The Heroes of our Time: Health care workers at the frontline of COVID 19
Globally, medical personnel are the frontline fighters of COVID-19 putting their lives at risk to save others. Recently, the UN chief addressed and appreciated health workers of all categories ranging from nurses, doctors, drivers, cleaners, midwives, technicians, paramedics, pharmacists, drivers, administrators and many others for their selfless efforts to treat and provide necessary services to patients during this pandemic.
Mortality among healthcare workers
Since the emergence of this pandemic, over 100 health professionals have died globally as of the 4th of April 2020, Italy — at least 66, China — at least 13, U.K. — at least 5, France — at least 5, Spain — at least 5, Iran — at least 3, U.S. — at least 1, Greece — at least 1, Poland — at least 1, Pakistan — at least 1
The advent of the coronavirus has further complicated the health system and it could get worse in Africa that has a weak health system. Predictions from WHO indicate that Africa could be the next epicenter for the outbreak after the US. Given the ravaging effects of this virus in other parts of the world, this prediction breathes panic as to what our situation will be like in Africa if the forecasts happens to be true. Healthcare workers who are at the forefront need to be adequately prepared to face this daunting task. The recommendation is for all staff to be protected but the reality is hardly true especially during this pandemic where there is a shortage of personal protective equipment (PPE). In some cases staff rely on “do it yourself” protection gear because PPE needs to be rationed due to a global shortage. This becomes distressing as many healthcare workers have reportedly died from COVID 19 in Africa. Africa cannot afford to lose Doctors given the fact that it has already been suffering from inadequate health personnel. One doctor’s death in Africa is a loss to more than 10,000 people. This is a great call for concern as there need to protect health care providers as they save lives.
The situation in Cameroon
Cameroon ranks as one of the countries with the highest number of Coronavirus cases in Africa. As of the 24th of April 2020, the country had recorded 1,430 confirmed cases, 43 deaths and 668 recoveries and 40 health personnel are infected and some have died from this disease. The first Doctor was an otorhinolaryngology specialist, who died in the line of duty on the 5th of April in Douala after contracting the virus. At least one other doctor in Cameroon has died from COVID-19 since then. It is quite understandable that many healthcare workers are now worried about their safety as the pandemic rides on.
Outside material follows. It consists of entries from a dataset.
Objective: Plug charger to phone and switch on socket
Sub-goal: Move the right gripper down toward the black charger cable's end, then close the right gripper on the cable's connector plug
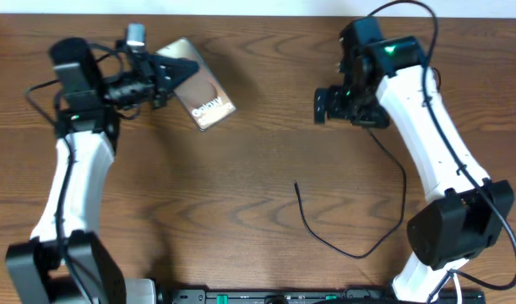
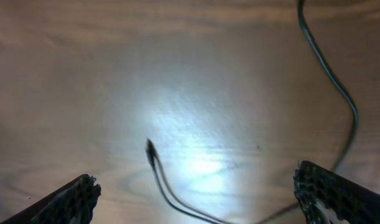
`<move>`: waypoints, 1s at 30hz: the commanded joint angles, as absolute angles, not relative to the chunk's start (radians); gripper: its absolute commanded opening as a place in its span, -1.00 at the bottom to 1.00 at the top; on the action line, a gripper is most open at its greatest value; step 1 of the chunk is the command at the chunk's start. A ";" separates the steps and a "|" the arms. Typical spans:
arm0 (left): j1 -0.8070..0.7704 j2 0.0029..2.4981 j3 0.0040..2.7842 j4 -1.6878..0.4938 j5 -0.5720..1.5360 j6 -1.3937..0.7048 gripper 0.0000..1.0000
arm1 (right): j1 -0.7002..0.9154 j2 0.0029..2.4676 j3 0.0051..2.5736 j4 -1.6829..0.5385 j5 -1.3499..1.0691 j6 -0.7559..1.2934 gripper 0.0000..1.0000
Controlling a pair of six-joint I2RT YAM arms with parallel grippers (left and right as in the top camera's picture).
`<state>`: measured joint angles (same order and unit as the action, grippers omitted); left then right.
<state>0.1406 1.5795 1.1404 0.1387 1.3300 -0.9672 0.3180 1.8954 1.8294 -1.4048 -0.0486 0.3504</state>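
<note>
The phone (image 1: 203,95), rose-gold with "Galaxy" printed on it, is held at the upper left with my left gripper (image 1: 175,73) shut on its upper end. My right gripper (image 1: 333,106) faces down over the table, open, its fingers (image 2: 73,199) wide apart with nothing between them. The black charger cable (image 1: 352,252) lies on the wood, its loose plug tip (image 1: 296,185) below and left of the right gripper. In the right wrist view the plug tip (image 2: 149,147) lies ahead of the open jaws. The socket strip is hidden under the right arm.
The brown wooden table (image 1: 198,211) carries only the cable in its middle. The cable (image 2: 329,68) loops up at the right toward the right arm. A black rail (image 1: 266,295) runs along the front edge.
My right gripper, then pointing left at the upper middle, now faces down over the table above the cable. The left gripper has carried the phone a little right and lower.
At first both grippers met at the upper middle with the phone between them. Then the left gripper held the phone at the far left and the right stood open, apart from it. Now the right looks down at the plug tip and the phone is nearer the middle.
</note>
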 commanded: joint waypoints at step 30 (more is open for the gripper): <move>0.064 1.885 1.149 0.144 1.485 -0.706 -0.86 | 0.587 1.898 1.232 -1.060 -0.224 0.417 0.47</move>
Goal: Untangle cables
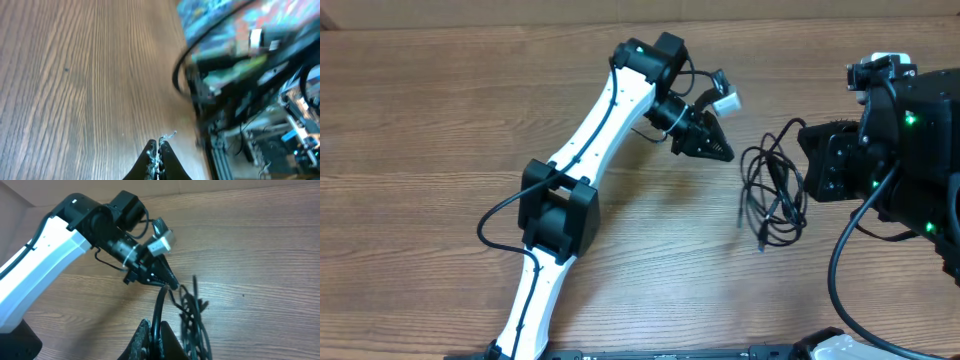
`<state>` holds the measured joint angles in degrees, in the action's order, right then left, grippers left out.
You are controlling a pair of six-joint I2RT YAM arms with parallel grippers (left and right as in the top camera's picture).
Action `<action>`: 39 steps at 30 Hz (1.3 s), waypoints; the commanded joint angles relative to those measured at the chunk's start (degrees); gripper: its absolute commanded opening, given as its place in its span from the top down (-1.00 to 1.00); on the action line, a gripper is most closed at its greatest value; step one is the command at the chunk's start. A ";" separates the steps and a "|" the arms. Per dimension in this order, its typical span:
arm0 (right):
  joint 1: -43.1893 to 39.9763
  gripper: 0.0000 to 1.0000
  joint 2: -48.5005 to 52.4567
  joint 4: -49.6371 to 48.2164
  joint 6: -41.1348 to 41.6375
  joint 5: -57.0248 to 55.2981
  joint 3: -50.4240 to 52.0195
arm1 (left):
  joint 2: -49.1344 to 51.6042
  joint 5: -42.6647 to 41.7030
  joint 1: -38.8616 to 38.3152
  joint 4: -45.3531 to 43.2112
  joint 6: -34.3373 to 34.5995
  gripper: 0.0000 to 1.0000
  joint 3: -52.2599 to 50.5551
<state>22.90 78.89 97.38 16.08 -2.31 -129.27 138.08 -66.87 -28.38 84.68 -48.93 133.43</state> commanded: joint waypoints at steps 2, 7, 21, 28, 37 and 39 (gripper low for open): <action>-0.26 0.93 -0.44 -0.46 0.17 0.28 -1.31 | -0.11 -4.98 2.69 0.52 1.92 0.54 -0.17; -0.26 0.93 -0.44 -0.63 0.17 0.26 -1.31 | -0.11 -4.94 3.26 0.94 5.46 -0.73 -0.17; -0.26 0.93 -0.44 -2.49 0.20 0.31 -1.31 | -0.11 -3.30 1.27 7.89 3.02 -0.81 -0.20; -0.26 0.93 -0.44 -1.99 0.20 0.31 -1.31 | -0.09 -2.84 -2.71 4.79 0.92 0.25 -0.20; -0.26 0.93 -0.44 -0.35 0.17 0.28 -1.29 | -0.11 4.98 -2.73 -4.92 15.34 0.91 -0.13; -0.26 0.92 -0.44 -0.35 0.20 0.31 -1.22 | -0.22 6.93 -1.55 -5.60 19.61 0.92 0.26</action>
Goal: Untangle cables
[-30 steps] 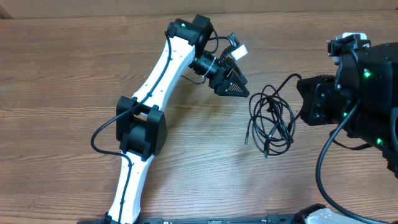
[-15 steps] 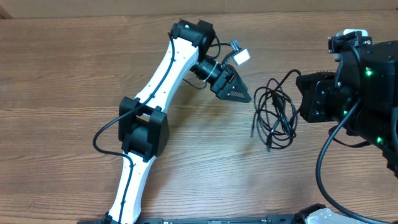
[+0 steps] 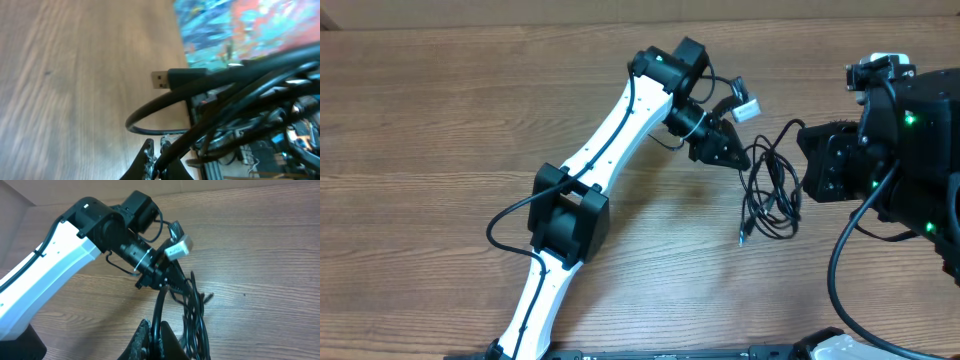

The wide spread inaccessibility to adequate supplies of PPE for health care workers makes things worse especially in the context where many nations find difficulty to rapidly and adequately make financial allocations to the fight against COVID-19 on an already voted 2020 budget. As a result, many health facilities are struggling to meet up with the daily task of providing a minimal of face masks to their workers. Many healthcare workers are obliged to buy PPE for themselves from already restricted resources. In the wake of these happenings however, the Minister of Public Health Dr. Manaouda Malachie, like several other political and administrative figures worldwide, has applauded health care providers in Cameroon for their bravery and determination.
We can’t afford to lose our Health Care Workers
At this critical time, healthcare workers need PPE more than ever before so that they can be safe while saving lives. There is also the need for financial motivation, psychological support and a reinforcement of staff strength where possible. Furthermore, this would be an ideal time to make medical care for healthcare workers free of charge in Cameroon.
The virus continues to spreads so stay home and when it is absolutely necessary to go out, always wear a mask. That is great cry from health workers around the world.